The ticking of the cosmos: How Quantum biology connects DNA mutation to the flow of time
Source PublicationPLOS One
Primary AuthorsGarcia

Deep inside every living cell, a silent, invisible lottery dictates the future of the organism. The genetic code is constantly battered by thermal heat, stray ions, and metabolic noise, creating a chaotic storm where molecules vibrate and collide billions of times a second. Amidst this violent microscopic weather, the heavy machinery of life must copy three billion letters of DNA with near-perfect accuracy, knowing a single misstep can trigger disease or accelerate ageing.
These results were observed under controlled laboratory conditions, so real-world performance may differ.
For decades, biologists have treated these genetic errors as simple chemical accidents. They viewed them as a random roll of the molecular dice happening in a sterile, isolated void. The standard assumption has always been that mutations are driven purely by local, immediate chemistry, divorced from the broader forces of the cosmos.
Yet, this classical view ignores the fundamental physics of the universe. Physics dictates that time is not just a ticking clock on the wall, but an emergent property of rising disorder, known as information entropy. The cosmos is constantly moving from a state of order to one of chaos, creating a strict arrow of time that pushes everything forward.
Until now, the link between the deep physics of time and the biological reality of mutation has remained entirely elusive. How does the abstract flow of cosmic entropy interact with the wet, messy reality of a living cell?
Quantum biology and the cosmic clock
A new theoretical model attempts to answer this by looking at life through a radically different lens. Researchers mapped the genome of the tuberculosis bacterium into quantum bits, or qubits, to study its deep informational structure. They then simulated the DNA molecule's behaviour as an open quantum system, exposing it to the mathematical equivalent of environmental noise.
The simulation measured how tiny, time-dependent disturbances influence the exact micro-timing of DNA replication and repair. The model suggests that fleeting quantum events, such as protons tunnelling through energy barriers, are highly sensitive to these background fluctuations. These brief states—where a subatomic particle briefly jumps to the wrong position—can cause the wrong genetic letter to be permanently copied.
The researchers propose that mutation probabilities could be altered by a variety of weak, environmental signals:
- Thermal fluctuations and metabolic noise within the cellular fluid.
- Local electromagnetic microfields generated by surrounding ions.

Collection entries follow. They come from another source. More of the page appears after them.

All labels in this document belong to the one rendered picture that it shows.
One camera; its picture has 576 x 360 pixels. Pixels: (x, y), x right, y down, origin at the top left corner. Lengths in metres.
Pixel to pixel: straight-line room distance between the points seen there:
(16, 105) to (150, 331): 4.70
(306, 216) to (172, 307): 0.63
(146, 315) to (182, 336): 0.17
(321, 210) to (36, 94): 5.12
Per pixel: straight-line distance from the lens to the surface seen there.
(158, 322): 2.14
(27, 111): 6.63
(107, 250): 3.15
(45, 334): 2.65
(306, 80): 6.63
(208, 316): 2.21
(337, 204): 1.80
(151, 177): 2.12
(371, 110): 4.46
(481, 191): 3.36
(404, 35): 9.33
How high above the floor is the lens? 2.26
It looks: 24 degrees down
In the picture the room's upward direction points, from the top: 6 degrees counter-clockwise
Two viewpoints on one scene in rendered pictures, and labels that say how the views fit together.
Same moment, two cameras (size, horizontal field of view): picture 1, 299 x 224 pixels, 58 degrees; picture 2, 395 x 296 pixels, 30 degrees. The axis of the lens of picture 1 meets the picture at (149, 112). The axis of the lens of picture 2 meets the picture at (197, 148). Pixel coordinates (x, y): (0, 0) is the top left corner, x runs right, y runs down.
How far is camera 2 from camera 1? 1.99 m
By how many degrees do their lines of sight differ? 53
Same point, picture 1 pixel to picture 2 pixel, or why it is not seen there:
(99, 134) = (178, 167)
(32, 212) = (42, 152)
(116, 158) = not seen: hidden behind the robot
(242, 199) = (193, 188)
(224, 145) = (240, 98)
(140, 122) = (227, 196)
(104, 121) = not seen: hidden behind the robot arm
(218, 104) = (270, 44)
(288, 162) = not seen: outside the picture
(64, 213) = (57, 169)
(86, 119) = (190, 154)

- Other structured sources of informational entropy that act as a background beat.
Reimagining the mechanics of mutation
By introducing a slowly varying external signal as a background beat, the researcher created a conceptual clock for the DNA. While the study uses the faint frequency drift of the cosmic microwave background as a convenient mathematical illustration, the model does not rely on it. Rather, it demonstrates how any time-correlated input of informational entropy might feed into the biological system.
In the mathematical simulations, real genomic segments exhibited distinct dynamical signatures when exposed to these perturbations, unlike the randomised control sequences. The study did not measure actual mutations in a physical lab, but rather calculated the complex dynamics of these theoretical quantum states within a specific toy model of the Mycobacterium tuberculosis genome.

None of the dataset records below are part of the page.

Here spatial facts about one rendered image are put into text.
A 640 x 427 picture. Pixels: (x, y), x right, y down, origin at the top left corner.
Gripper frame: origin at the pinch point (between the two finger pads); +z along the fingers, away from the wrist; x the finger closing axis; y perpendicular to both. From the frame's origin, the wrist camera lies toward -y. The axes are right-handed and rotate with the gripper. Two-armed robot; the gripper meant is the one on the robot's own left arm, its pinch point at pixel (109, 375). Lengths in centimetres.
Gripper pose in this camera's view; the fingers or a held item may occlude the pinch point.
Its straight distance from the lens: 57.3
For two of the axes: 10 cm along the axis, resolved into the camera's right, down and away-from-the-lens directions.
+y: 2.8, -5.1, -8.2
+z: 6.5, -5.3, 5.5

These findings suggest that DNA's transient quantum states may be highly sensitive to the structured noise of their environment. The model implies that our genetic code could sample the arrow of time itself, translating it into a biological scale by subtly altering proton tunnelling. Changing the structure or timing of these weak perturbations should, in theory, produce reproducible shifts in mutation spectra.
If physical experiments eventually confirm these predictions, it would fundamentally alter our understanding of evolution. It would mean our genetic code does not just passively exist in time. Instead, the very mechanics of mutation may be physically tethered to the flow of entropy, driven forward by the fundamental physics that define the universe.